Analysis

Celcuity announced submission of a New Drug Application (NDA) to the FDA for gedatolisib in HR+/HER2-/PIK3CA wild-type breast cancer under the Real-Time Oncology Review (RTOR) pathway; gedatolisib has Breakthrough Therapy and Fast Track designations which can materially shorten review timelines. The company highlighted Phase 3 VIKTORIA-1 PIK3CA wild-type cohort results where the gedatolisib triplet (gedatolisib + fulvestrant + palbociclib) reduced risk of progression or death by 76% with median PFS of 9.3 months versus 2.0 months for fulvestrant alone, and the gedatolisib doublet reduced risk by 67% with median PFS 7.4 versus 2.0 months.

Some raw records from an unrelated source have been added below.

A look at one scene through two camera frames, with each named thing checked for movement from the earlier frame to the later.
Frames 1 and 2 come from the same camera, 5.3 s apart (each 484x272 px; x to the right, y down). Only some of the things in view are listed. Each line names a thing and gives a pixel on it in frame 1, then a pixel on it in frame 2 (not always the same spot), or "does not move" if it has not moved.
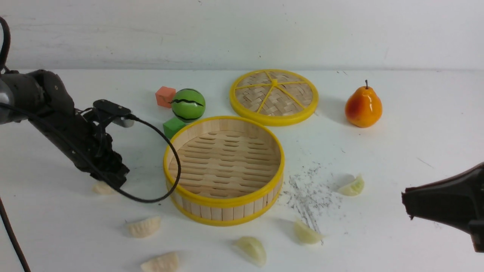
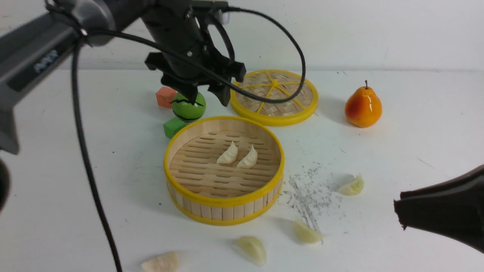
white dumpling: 102,187 to 230,156
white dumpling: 145,228 to 249,161
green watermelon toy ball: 188,104 does not move
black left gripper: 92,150 to 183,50
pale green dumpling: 355,188 does not move
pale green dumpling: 253,249 does not move
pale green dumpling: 305,234 does not move
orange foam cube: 164,96 does not move
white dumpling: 168,262 does not move
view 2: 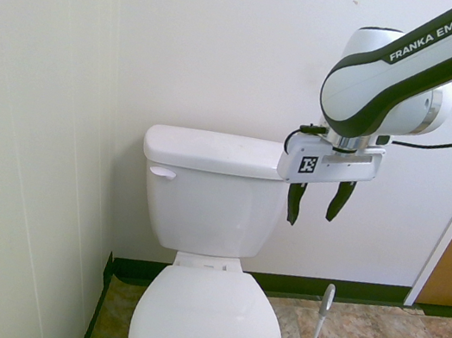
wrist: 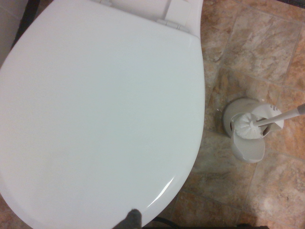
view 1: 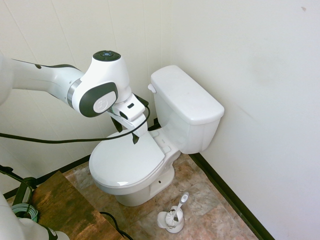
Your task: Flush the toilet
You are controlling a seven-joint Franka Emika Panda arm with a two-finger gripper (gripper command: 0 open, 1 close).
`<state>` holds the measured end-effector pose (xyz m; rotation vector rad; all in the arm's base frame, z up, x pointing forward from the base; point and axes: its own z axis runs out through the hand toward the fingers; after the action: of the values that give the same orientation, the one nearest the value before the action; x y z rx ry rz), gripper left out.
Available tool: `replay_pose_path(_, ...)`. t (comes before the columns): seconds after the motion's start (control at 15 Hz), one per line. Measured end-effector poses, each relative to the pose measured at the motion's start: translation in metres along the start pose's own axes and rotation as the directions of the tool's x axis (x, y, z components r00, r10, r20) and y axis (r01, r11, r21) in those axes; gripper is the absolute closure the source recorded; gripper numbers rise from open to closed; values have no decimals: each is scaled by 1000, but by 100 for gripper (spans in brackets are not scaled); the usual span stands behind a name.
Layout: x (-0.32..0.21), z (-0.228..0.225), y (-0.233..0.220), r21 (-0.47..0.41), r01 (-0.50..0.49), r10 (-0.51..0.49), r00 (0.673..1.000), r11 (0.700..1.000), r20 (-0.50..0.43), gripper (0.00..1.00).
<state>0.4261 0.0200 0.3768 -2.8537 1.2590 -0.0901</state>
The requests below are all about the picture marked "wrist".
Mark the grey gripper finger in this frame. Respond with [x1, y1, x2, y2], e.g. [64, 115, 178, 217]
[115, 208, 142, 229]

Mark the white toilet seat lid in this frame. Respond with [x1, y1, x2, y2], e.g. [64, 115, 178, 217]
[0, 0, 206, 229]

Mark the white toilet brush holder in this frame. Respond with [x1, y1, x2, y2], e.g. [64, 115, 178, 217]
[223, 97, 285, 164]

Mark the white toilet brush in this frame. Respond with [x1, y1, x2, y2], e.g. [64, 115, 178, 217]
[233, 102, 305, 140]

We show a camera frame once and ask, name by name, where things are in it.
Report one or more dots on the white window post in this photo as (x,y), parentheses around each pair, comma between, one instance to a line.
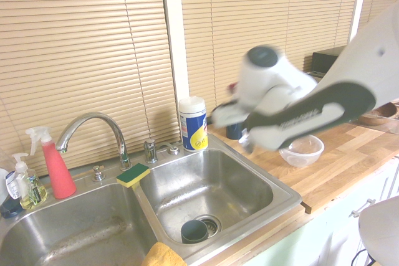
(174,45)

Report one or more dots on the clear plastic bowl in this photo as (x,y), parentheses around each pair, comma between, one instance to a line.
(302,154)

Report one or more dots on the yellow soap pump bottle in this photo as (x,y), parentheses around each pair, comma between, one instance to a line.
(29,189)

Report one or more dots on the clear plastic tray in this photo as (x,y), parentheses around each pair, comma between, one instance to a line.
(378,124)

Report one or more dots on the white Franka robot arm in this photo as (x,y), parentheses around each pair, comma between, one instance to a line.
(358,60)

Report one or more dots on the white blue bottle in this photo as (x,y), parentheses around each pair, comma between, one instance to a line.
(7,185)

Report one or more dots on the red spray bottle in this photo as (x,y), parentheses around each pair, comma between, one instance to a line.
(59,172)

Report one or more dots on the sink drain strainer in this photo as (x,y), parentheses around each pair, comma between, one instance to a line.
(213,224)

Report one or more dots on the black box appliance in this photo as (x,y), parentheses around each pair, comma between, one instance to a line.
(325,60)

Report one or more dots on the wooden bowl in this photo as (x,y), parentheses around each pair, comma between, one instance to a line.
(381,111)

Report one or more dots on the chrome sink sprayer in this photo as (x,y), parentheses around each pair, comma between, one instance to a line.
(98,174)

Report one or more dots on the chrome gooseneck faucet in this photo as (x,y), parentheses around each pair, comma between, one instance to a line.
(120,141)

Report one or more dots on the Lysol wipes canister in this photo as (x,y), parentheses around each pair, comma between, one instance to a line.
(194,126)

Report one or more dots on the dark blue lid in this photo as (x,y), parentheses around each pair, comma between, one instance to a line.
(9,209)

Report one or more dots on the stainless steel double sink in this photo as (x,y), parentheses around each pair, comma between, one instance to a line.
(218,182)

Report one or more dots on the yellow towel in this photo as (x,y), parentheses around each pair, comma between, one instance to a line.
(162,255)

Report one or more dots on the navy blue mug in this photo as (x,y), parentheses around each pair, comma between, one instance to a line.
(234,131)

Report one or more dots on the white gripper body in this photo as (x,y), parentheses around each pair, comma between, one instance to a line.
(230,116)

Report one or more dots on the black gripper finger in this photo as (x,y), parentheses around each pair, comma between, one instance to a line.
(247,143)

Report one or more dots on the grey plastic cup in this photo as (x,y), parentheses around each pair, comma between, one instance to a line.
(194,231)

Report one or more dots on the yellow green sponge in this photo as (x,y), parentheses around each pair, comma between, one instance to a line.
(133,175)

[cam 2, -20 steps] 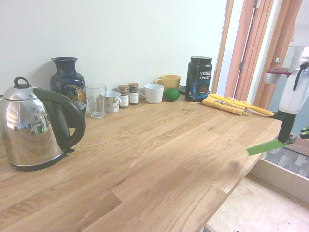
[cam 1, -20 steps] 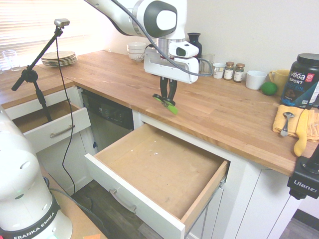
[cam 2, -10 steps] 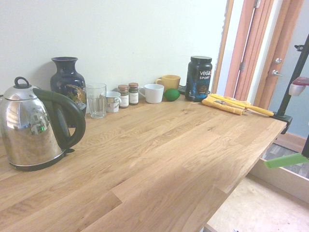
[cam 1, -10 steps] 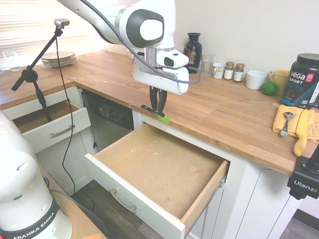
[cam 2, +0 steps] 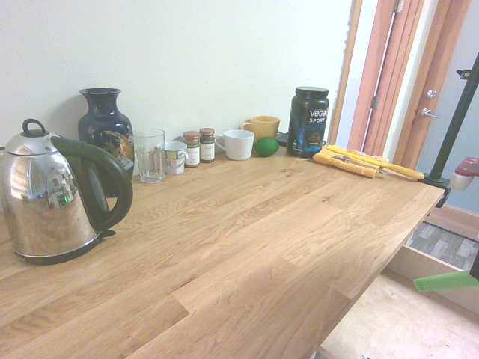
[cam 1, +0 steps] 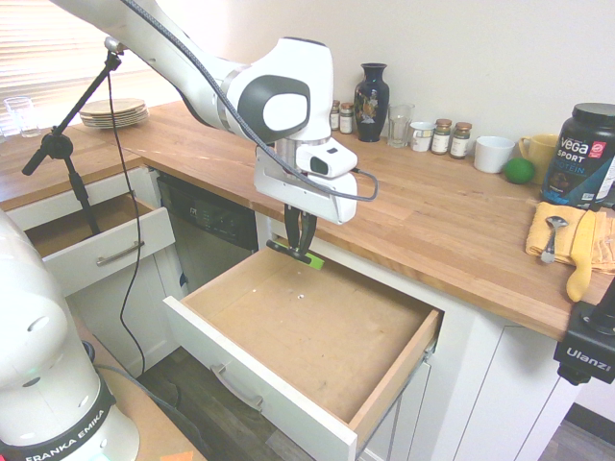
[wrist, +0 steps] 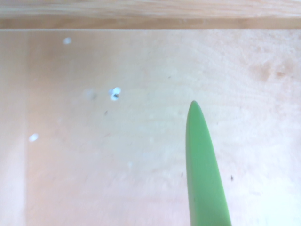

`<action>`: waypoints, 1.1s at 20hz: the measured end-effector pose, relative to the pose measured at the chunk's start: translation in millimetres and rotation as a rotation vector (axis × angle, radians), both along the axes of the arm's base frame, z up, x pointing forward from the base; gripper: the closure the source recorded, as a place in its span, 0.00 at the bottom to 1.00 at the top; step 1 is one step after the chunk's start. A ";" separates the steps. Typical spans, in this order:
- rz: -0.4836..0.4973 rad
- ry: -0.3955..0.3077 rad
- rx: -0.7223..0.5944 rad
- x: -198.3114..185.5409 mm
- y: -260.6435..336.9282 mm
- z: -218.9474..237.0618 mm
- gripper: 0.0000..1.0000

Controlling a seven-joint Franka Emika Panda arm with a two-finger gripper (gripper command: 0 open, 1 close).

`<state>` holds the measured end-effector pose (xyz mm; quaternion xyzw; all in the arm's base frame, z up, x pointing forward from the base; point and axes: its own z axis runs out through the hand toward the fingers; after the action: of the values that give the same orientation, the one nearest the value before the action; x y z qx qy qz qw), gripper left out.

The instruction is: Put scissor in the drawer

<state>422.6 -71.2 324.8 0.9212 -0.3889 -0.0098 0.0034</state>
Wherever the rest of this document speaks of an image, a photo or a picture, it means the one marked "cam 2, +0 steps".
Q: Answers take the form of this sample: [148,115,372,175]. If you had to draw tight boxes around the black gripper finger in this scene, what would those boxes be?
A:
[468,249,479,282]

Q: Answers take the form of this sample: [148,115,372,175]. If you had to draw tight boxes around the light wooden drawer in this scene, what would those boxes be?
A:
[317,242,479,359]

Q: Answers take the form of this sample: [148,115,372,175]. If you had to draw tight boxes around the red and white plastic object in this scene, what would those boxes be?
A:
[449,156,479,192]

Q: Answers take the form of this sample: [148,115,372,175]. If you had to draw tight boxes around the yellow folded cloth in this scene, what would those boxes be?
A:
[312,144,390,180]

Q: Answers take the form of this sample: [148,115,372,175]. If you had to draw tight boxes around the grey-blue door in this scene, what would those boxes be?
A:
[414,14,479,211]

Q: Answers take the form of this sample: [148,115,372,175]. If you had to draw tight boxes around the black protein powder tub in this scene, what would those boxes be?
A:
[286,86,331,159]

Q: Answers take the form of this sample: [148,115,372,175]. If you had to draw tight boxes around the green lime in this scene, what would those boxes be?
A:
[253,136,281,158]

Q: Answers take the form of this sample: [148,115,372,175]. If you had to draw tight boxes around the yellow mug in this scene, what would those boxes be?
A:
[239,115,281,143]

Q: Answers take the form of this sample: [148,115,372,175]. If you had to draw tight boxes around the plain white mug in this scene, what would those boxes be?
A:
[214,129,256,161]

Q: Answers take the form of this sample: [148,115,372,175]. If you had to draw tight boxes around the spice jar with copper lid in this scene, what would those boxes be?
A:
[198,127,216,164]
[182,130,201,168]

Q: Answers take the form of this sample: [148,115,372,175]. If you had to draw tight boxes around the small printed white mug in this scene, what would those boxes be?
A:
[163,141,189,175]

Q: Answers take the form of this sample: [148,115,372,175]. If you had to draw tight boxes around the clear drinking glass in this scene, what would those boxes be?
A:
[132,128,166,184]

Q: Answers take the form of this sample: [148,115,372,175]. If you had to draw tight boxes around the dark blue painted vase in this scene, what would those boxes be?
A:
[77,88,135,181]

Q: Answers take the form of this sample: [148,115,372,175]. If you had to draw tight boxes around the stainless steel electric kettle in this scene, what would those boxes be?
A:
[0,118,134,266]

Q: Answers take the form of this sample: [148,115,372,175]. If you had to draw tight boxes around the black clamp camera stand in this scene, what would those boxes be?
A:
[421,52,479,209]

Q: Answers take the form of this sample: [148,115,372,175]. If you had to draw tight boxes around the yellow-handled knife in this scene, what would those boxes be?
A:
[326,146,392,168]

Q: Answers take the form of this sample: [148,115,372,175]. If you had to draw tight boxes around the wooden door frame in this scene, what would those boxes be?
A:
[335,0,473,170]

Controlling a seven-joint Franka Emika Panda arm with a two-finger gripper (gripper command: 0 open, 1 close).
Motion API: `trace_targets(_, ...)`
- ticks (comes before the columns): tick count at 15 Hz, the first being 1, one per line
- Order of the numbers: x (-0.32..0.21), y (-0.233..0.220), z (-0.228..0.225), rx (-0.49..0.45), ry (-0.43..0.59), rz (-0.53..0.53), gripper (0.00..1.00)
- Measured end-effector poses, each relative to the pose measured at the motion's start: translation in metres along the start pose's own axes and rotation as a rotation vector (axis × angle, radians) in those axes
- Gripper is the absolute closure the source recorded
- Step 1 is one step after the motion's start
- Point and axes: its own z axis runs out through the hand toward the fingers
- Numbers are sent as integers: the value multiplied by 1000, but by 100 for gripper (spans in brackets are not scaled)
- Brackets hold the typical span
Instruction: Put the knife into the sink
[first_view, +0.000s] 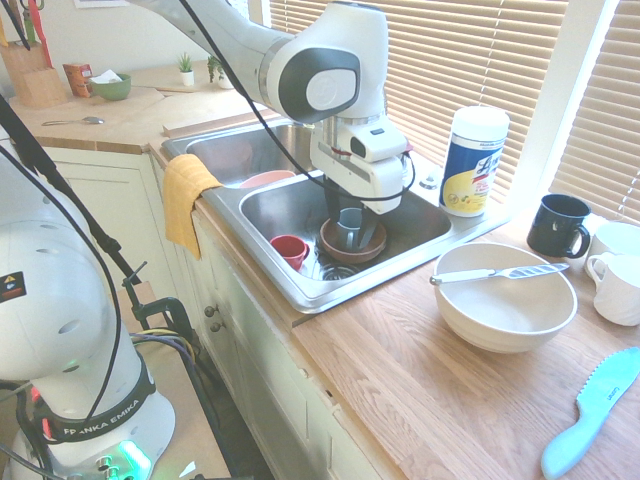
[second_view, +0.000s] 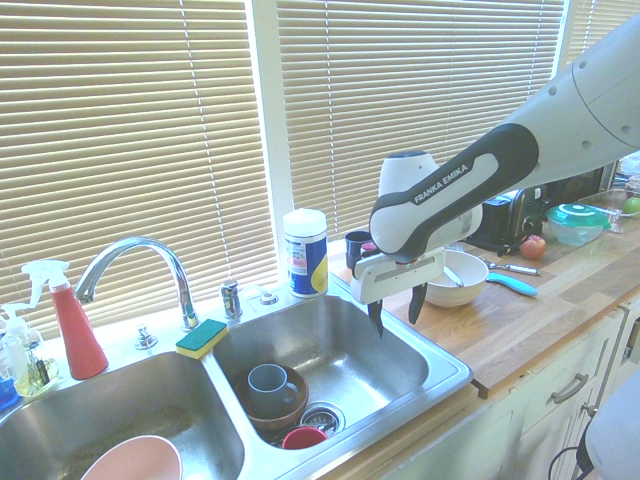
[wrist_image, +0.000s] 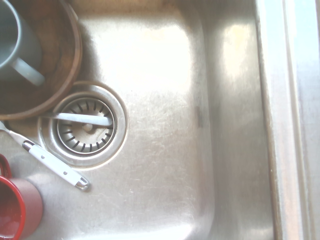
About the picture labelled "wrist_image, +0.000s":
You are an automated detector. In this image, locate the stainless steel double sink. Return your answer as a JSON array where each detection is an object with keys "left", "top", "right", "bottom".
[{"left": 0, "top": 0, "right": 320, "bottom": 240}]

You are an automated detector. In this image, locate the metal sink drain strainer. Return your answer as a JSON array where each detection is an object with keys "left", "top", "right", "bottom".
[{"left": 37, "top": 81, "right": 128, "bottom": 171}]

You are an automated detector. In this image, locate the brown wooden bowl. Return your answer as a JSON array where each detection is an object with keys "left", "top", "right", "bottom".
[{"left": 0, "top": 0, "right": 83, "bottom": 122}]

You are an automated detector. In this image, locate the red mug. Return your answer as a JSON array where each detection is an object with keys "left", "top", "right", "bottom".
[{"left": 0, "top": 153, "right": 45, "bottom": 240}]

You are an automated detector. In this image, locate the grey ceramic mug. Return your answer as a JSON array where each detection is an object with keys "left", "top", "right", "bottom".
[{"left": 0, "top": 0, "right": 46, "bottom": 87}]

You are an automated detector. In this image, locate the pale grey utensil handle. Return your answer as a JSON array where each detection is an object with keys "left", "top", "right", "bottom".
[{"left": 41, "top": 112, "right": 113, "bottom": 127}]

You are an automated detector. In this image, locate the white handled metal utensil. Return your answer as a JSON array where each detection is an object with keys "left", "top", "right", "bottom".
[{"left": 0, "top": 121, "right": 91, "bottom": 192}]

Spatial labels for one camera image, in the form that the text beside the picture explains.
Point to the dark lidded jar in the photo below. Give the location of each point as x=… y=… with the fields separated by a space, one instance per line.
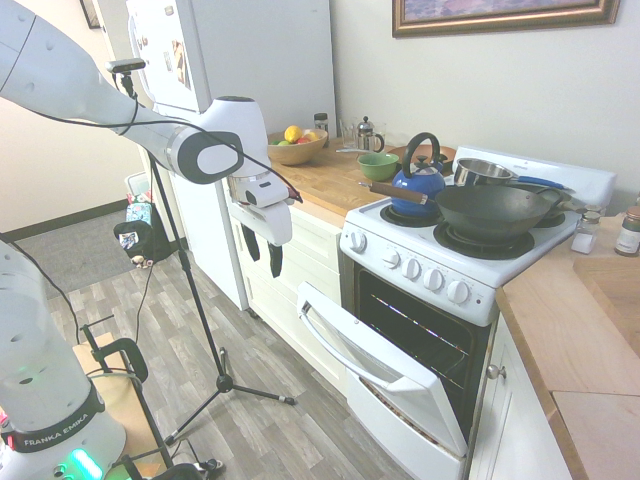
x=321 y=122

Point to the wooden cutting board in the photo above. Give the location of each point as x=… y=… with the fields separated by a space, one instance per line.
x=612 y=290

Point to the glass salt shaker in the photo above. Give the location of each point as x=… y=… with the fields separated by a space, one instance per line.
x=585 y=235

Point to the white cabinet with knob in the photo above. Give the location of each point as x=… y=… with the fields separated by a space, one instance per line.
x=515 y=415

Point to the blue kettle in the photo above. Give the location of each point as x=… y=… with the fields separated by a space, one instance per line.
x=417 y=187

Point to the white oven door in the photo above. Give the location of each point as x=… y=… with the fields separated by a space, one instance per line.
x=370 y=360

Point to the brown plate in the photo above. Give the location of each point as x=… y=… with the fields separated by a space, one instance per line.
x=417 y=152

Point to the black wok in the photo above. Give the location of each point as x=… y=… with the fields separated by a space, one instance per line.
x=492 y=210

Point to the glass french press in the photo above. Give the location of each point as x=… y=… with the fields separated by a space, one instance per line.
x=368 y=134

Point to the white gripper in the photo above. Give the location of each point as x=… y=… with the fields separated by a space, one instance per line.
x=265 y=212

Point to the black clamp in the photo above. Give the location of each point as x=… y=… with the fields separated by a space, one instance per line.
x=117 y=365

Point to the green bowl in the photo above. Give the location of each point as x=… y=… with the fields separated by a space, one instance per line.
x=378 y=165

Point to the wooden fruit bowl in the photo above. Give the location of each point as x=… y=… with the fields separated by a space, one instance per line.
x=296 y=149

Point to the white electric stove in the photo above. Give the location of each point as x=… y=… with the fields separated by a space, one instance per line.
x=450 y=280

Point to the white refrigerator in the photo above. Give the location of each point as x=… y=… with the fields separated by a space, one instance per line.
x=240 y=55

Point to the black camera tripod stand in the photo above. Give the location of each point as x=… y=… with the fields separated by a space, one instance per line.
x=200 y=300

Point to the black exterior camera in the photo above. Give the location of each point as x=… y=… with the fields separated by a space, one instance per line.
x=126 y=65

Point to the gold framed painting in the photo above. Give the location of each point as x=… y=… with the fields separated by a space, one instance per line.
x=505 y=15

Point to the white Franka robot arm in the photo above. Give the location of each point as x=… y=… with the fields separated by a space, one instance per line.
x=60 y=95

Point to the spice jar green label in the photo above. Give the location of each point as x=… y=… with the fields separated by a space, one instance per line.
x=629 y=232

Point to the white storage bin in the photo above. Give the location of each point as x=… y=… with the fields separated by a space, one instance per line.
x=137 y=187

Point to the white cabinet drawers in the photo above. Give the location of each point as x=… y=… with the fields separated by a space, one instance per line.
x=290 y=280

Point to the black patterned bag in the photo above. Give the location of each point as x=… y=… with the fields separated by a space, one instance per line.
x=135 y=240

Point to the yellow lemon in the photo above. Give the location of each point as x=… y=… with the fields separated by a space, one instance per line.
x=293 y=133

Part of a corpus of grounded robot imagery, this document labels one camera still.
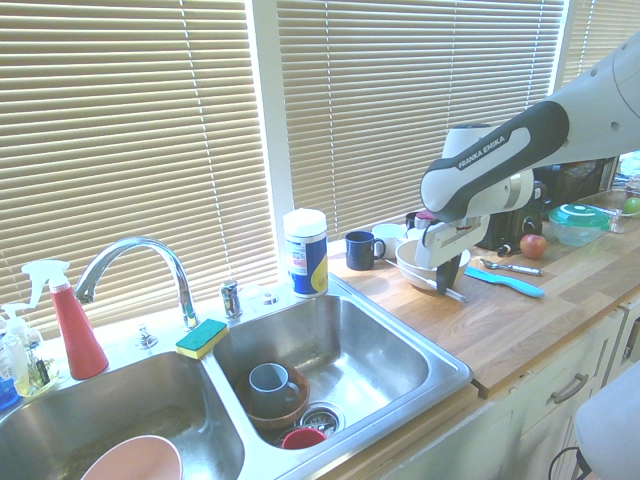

Gedatolisib is positioned as a multi-target PI3K/AKT/mTOR inhibitor designed to block four Class I PI3K isoforms plus mTORC1/2 to limit adaptive pathway reactivation, and preclinical data show comparable potency in PIK3CA-mutant and wild-type cells. Celcuity has completed enrollment of the PIK3CA-mutant cohort with topline data expected late Q1–Q2 2026, is running VIKTORIA-2 and a mCRPC combo (CELC-G-201), and the stock recently closed at $92.23 (52-week range $7.57–$96.07); key near-term risks remain FDA review outcome, detailed safety data, and confirmatory mutant-cohort results.